IV. Finding and Discussion

Having said that, once different countries possess different factor endowment in
producing goods, trade will occur among all those countries, in which they can enjoy the
mutual benefit, even some countries might gain less than the others, but still they can
maximized their benefit as much as they can. However, if we think about the cost and benefit
between the poor and the rich we can say that, the developing countries to suffer more from
the trade deficit as the trade deficit is too heavy for those from the developing countries,
while the developed countries tend to enjoy more benefit from conducting the trade.
Moreover, if we can say that developing countries seem to be able to earn a very low profit
from the trade liberalization, as they do not have advanced technology just like the rich
countries do, so what the developing countries can product are most likely to be garment
product, food or agricultural products, while the rich countries can produce some kind of
machinery, automobile, and as well as the technological product which can help the rich to
earn way better than the developing can do.

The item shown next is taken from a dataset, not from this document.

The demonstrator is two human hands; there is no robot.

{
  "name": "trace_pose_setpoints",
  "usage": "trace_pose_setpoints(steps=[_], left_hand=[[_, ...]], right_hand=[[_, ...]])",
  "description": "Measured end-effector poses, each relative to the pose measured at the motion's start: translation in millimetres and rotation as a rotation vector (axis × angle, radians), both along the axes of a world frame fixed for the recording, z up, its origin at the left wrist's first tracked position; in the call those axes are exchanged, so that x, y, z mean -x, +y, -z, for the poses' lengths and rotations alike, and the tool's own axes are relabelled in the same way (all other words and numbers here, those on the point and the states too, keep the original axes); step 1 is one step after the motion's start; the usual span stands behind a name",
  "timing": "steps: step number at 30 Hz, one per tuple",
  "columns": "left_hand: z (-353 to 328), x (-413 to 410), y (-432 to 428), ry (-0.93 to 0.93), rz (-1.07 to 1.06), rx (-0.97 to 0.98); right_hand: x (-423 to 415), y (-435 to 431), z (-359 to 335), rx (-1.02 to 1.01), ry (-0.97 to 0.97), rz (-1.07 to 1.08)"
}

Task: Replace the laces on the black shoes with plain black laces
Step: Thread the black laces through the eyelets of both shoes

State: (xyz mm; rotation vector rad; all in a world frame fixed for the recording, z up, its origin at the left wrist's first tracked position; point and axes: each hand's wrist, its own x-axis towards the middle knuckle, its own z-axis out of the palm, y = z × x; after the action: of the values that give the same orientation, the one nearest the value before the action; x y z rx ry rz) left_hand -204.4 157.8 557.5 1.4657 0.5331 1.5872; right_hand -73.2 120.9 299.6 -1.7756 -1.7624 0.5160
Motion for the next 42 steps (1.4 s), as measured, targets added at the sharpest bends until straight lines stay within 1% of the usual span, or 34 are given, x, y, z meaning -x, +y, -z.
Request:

For example, Cambodia exports a total of 44 and
36 percent of garment to US and EU recently in the very 1st quarter of 2015 (World Bank,
2015), and by export those kind of products Cambodia did not gain much comparing to the
developed countries. On the other hand, despise having to say that the developing countries
have to suffer a lot more than the developed countries over the trade relations, but still the
developing countries can also gain quite a handful satisfaction from it as well. For example,
from 2004 to 2011 Cambodia can reduce the poverty rate from 53% to only above 20 %
which is known to exceed the Millennium Development Goals for poverty reduction (Phnom
Penh Post, 2013). That show a very good sign for Cambodia as they allocate and make use of
the trade liberalization to help reduce the poverty rate even before the deadline. Another
benefit for the developing like Cambodia is that, there many investors who are interested in
investing in Cambodia, which can help provide more job and more income for the local
people as well.
V. Conclusion
As trade had been emerged since a very long time ago, it doesn’t mean that each and
every countries who are involving in conducting the trade can be better off; however, as far
as we can say most of the time only for those who are in the developed countries that can
truly enjoy the benefit from trade, while most of the developing countries have to suffer more
since they gain less benefit than those of the rich countries. On the other hand, even
developing countries seem to gain less benefit from conducting the trade, but in return they
are able to attract more foreign investors to come to their countries which can be of help to
them as they can one more step able to fasten their development, as well as they don’t seem
to gain less benefit than the cost at all.